Method: We propose a decoupled framework that separates behavioral learning from delay estimation. Leveraging the structural properties of the L* algorithm, we dynamically optimize delay-aware sampling sequences during inference—eliminating redundant queries caused by repeated root-state sampling. Concurrently, we integrate statistical delay estimation techniques to identify and model heterogeneous delay distributions even when input–output traces are indistinguishable.

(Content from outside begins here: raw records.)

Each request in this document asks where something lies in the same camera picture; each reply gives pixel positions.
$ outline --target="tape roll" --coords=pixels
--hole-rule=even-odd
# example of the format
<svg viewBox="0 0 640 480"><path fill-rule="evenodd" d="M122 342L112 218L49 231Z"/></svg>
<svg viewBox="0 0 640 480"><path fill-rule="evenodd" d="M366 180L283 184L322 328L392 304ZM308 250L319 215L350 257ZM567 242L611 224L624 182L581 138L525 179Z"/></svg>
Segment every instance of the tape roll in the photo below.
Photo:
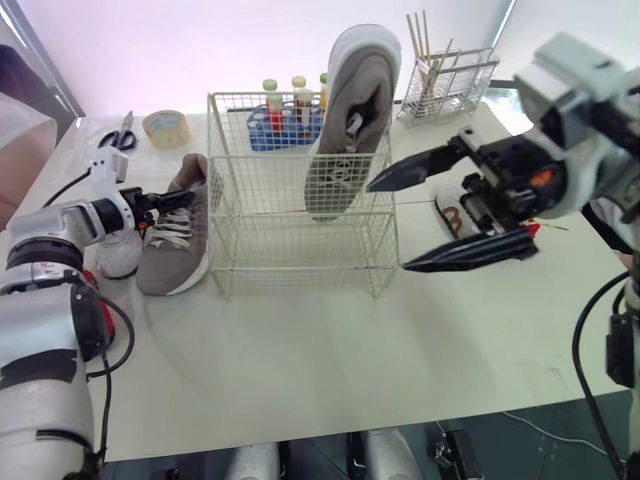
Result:
<svg viewBox="0 0 640 480"><path fill-rule="evenodd" d="M156 148L177 148L191 140L187 119L176 110L151 113L142 121L142 127Z"/></svg>

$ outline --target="wire utensil holder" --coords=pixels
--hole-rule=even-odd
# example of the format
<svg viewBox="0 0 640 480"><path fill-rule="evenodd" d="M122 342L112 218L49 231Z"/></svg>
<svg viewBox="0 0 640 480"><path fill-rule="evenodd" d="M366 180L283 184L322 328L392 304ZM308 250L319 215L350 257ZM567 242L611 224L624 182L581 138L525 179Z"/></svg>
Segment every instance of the wire utensil holder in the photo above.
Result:
<svg viewBox="0 0 640 480"><path fill-rule="evenodd" d="M364 189L391 163L387 135L369 155L299 144L256 152L247 122L265 103L263 93L208 98L209 251L221 292L366 287L378 296L398 263L395 205L392 193Z"/></svg>
<svg viewBox="0 0 640 480"><path fill-rule="evenodd" d="M444 123L471 114L499 63L493 49L436 53L416 58L398 118L408 125Z"/></svg>

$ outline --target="robotic arm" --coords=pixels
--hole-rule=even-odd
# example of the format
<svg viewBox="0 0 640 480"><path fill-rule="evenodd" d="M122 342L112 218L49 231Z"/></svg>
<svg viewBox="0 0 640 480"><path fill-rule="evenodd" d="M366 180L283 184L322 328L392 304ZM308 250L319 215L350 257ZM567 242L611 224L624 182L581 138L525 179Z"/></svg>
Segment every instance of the robotic arm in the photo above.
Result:
<svg viewBox="0 0 640 480"><path fill-rule="evenodd" d="M470 270L509 258L525 259L538 251L523 224L526 220L561 217L601 197L615 203L621 224L631 233L626 237L634 239L635 254L625 291L627 311L611 319L607 372L634 390L629 433L631 451L636 453L628 465L628 478L637 478L631 468L640 463L638 87L628 85L615 60L566 34L538 49L534 61L515 80L523 109L535 125L532 130L485 145L471 128L463 129L447 145L381 172L368 190L416 185L464 157L478 166L480 173L462 182L466 193L460 204L480 233L403 265L419 272ZM612 463L621 477L618 459Z"/></svg>
<svg viewBox="0 0 640 480"><path fill-rule="evenodd" d="M85 362L104 352L108 337L82 273L84 249L194 196L118 192L119 155L105 147L93 162L105 198L47 207L9 225L0 277L0 478L98 478L104 452L94 453Z"/></svg>

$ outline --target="table surface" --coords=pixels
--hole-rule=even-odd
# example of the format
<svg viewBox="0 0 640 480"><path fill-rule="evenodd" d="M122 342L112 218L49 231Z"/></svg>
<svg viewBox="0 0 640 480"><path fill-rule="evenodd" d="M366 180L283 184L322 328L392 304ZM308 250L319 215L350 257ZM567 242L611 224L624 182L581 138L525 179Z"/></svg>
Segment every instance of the table surface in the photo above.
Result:
<svg viewBox="0 0 640 480"><path fill-rule="evenodd" d="M119 118L72 126L18 214L37 209L86 168ZM126 186L164 191L187 151L206 153L206 117L188 117L184 148L159 151L133 130ZM394 161L445 142L471 123L485 141L507 136L485 105L471 120L391 129ZM448 241L434 186L470 168L428 179L396 196L401 260ZM83 182L62 200L93 199ZM136 346L114 374L108 460L211 450L266 441L471 416L580 398L571 363L575 321L587 299L622 265L578 214L543 227L540 253L466 273L399 271L374 300L364 290L234 296L207 276L173 297L145 297L134 279L100 279L101 292L135 324ZM7 234L0 235L6 256ZM87 250L94 265L95 247ZM610 298L595 308L582 340L596 394L620 390L604 371ZM118 358L126 330L110 350ZM91 367L99 367L94 361ZM96 432L104 382L90 382Z"/></svg>

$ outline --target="scissors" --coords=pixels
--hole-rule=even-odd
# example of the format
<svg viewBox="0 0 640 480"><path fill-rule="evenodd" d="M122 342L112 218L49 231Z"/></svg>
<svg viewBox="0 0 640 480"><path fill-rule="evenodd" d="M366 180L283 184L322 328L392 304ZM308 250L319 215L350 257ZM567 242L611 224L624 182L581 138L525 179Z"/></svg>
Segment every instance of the scissors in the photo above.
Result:
<svg viewBox="0 0 640 480"><path fill-rule="evenodd" d="M136 144L138 143L138 139L135 134L131 131L131 125L133 124L133 111L129 111L127 115L122 120L122 125L120 126L120 130L113 130L112 132L107 133L100 143L98 143L98 148L102 148L106 145L110 145L112 147L117 148L121 152L125 152L127 150L133 150L136 148Z"/></svg>

Contribution/Results: Our approach significantly improves both query efficiency and delay modeling accuracy. Empirical evaluation across multiple benchmarks demonstrates consistent superiority over naive baselines. Moreover, it successfully supports real-world, latency-sensitive applications—such as join-order analysis in relational databases—where precise delay characterization is critical for performance prediction and optimization.
📝 Abstract
This paper studies active automata learning (AAL) in the presence of stochastic delays. We consider Mealy machines that have stochastic delays associated with each transition and explore how the learner can efficiently arrive at faithful estimates of those machines, the precision of which crucially relies on repetitive sampling of transition delays. While it is possible to naïvely integrate the delay sampling into AAL algorithms such as $L^*$, this leads to considerable oversampling near the root of the state space. We address this problem by separating conceptually the learning of behavior and delays such that the learner uses the information gained while learning the logical behavior to arrive at efficient input sequences for collecting the needed delay samples. We put emphasis on treating cases in which identical input/output behaviors might stem from distinct delay characteristics. Finally, we provide empirical evidence that our method outperforms the naïve baseline across a wide range of benchmarks and investigate its applicability in a realistic setting by studying the join order in a relational database.